Who cares what the beer tastes like… I love the label. I don’t like dogs (except for Sophie) but I love this label for some reason. It’s cool that this is named after an actual dog. It’s Avery’s dog, from Avery Brewing Company. Anyway, let’s get to the beer.
In the Glass: It’s rather thick in the glass, and doesn’t have much head to speak of. It does have a good Belgian lace though. (See what I did there?) It’s dark, almost black in the glass, and looks like a flat soda pop after the subtle head settles.
Nose: At first it smells like any other brown should. But then you are hit with the cold caramel aroma that is hard to pull away from. The “cold” part is hard for me to explain, but when you stick your nose in the glass (not actually IN the glass) you will see what I mean. It leaves the nose with a hint of pine needles/nutty aromas.
Flavor: There is a ton of flavor all around the palate when you first take a drink. It then settles around the outside of your tongue and slides down the throat with a weak but subtle aftertaste. It’s not very carbonated, and is a lot easier to drink than say, a Newcastle. It’s only 5.5% ABV, but these could sneak up on you in a hurry.
Mouthfeel: It feels almost flat on the tongue. We drank this right out of the fridge, and I feel that a beer like this would get better as it reaches room temperature. But the mouthfeel is weak and leaves little to be desired. It’s the flavors I am after.
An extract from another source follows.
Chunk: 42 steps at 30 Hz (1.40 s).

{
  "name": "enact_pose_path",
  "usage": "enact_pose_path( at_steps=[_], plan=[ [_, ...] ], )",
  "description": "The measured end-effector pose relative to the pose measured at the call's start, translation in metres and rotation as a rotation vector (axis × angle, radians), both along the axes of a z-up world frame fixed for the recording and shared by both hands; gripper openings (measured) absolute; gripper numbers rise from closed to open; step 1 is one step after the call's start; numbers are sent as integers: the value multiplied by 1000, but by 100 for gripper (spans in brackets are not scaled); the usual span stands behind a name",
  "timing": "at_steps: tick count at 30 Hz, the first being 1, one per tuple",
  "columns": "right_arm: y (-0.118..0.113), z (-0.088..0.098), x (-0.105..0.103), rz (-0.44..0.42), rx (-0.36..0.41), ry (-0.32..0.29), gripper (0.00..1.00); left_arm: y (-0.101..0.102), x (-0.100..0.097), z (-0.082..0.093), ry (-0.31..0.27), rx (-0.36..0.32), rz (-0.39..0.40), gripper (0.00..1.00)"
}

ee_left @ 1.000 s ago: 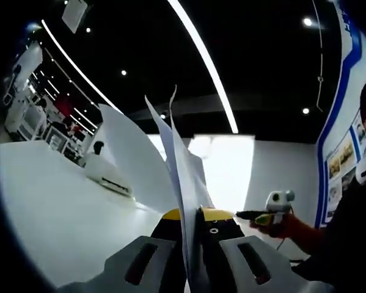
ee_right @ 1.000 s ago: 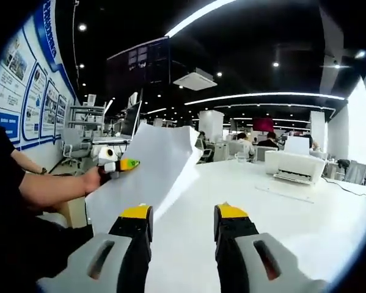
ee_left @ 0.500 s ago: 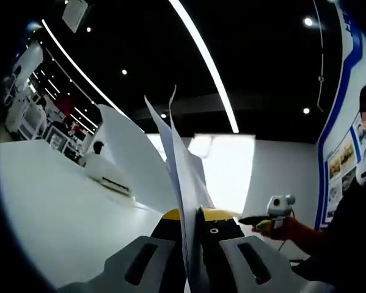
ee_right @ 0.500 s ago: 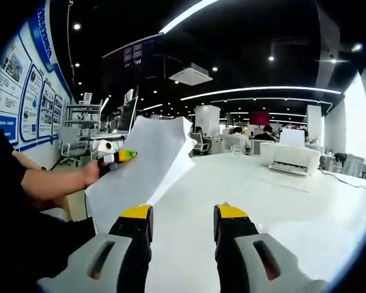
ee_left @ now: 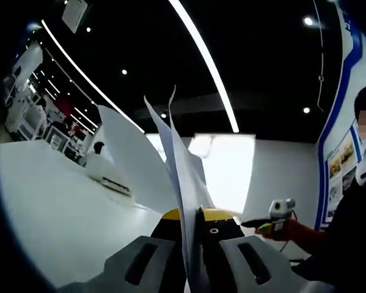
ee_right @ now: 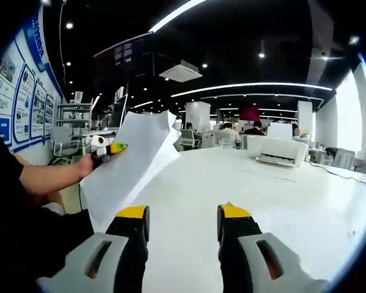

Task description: Organize the stack of printing papers by aligning and flattening the scattered papers on the table

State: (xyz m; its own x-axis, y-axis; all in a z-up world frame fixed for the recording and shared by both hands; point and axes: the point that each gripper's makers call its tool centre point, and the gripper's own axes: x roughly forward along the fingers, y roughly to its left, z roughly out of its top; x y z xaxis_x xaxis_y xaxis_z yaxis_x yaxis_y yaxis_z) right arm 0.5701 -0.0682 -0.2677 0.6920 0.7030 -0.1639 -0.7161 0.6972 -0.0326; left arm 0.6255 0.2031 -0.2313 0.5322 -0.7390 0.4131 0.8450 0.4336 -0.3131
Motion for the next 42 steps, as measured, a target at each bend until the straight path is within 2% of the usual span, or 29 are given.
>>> enact_pose_path(
  at_steps=[8,18,30,42],
  plan=[
    [-23,-9,-11,-42,-18,13,42,0,0,0,0,1,0,7],
    [-53,-19,-13,-113,-5,44,44,0,1,-1,2,11,6,7],
    [-96,-22,-7,-243,-12,51,55,-1,2,-2,4,12,6,7],
    [-121,-23,-7,-313,-9,63,64,-1,1,-2,6,14,8,7]
  ],
)
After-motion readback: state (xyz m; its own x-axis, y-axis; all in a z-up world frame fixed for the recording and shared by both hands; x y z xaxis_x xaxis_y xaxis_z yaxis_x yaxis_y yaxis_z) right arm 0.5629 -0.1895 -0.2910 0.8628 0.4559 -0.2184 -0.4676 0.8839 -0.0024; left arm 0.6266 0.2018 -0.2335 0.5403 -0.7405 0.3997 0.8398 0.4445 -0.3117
Aftertaste: There isn’t much of an aftertaste, but what is there is solid. It has the same nutty nuance that you got on the nose, and the burp also reminds me of pine needles. Not sure where the whole pine needles thing comes from, but this is a good winter beer.
I dig it. I like the logo, and while I am not a huge fan of a brown I would totally order this one again. Especially when it’s cold outside!
We are doing another beer tonight! Well, Ricky says we are doing two, but I’m not sure if I want to do another one or not. I guess we will see. This one is a brown. And… it had a brown dog on the label. Not sure what that means, but let’s try it out!
It looks very dark and thick in the glass. Dark, but not black, just a very dark brown. It didn’t have a lot of head when I poured it into the glass. It smells very rich, with a kind of nutty smell to it. I kind of like browns, so I’m ready to find out how it tastes.
Well, honestly, it tastes about as nutty as it smells. It’s a very good taste, though. I’d call it a “solid” brown. It has a full taste, but nothing too special about it. In this case, though, I’m okay with that. It really just has a very full brown taste. It’s the kind of beer I’d order in a restaurant. (I used to order the Brickway Brown from Rock Bottom Brewery before they were bought by Gordon Biersch. It was one of my favorite beers there.) This would be a good beer to drink during dinner. The flavors would pick up nutty tastes well, I think, and it’d also be good with something fried, like fish and chips. This is definitely one I’d order again.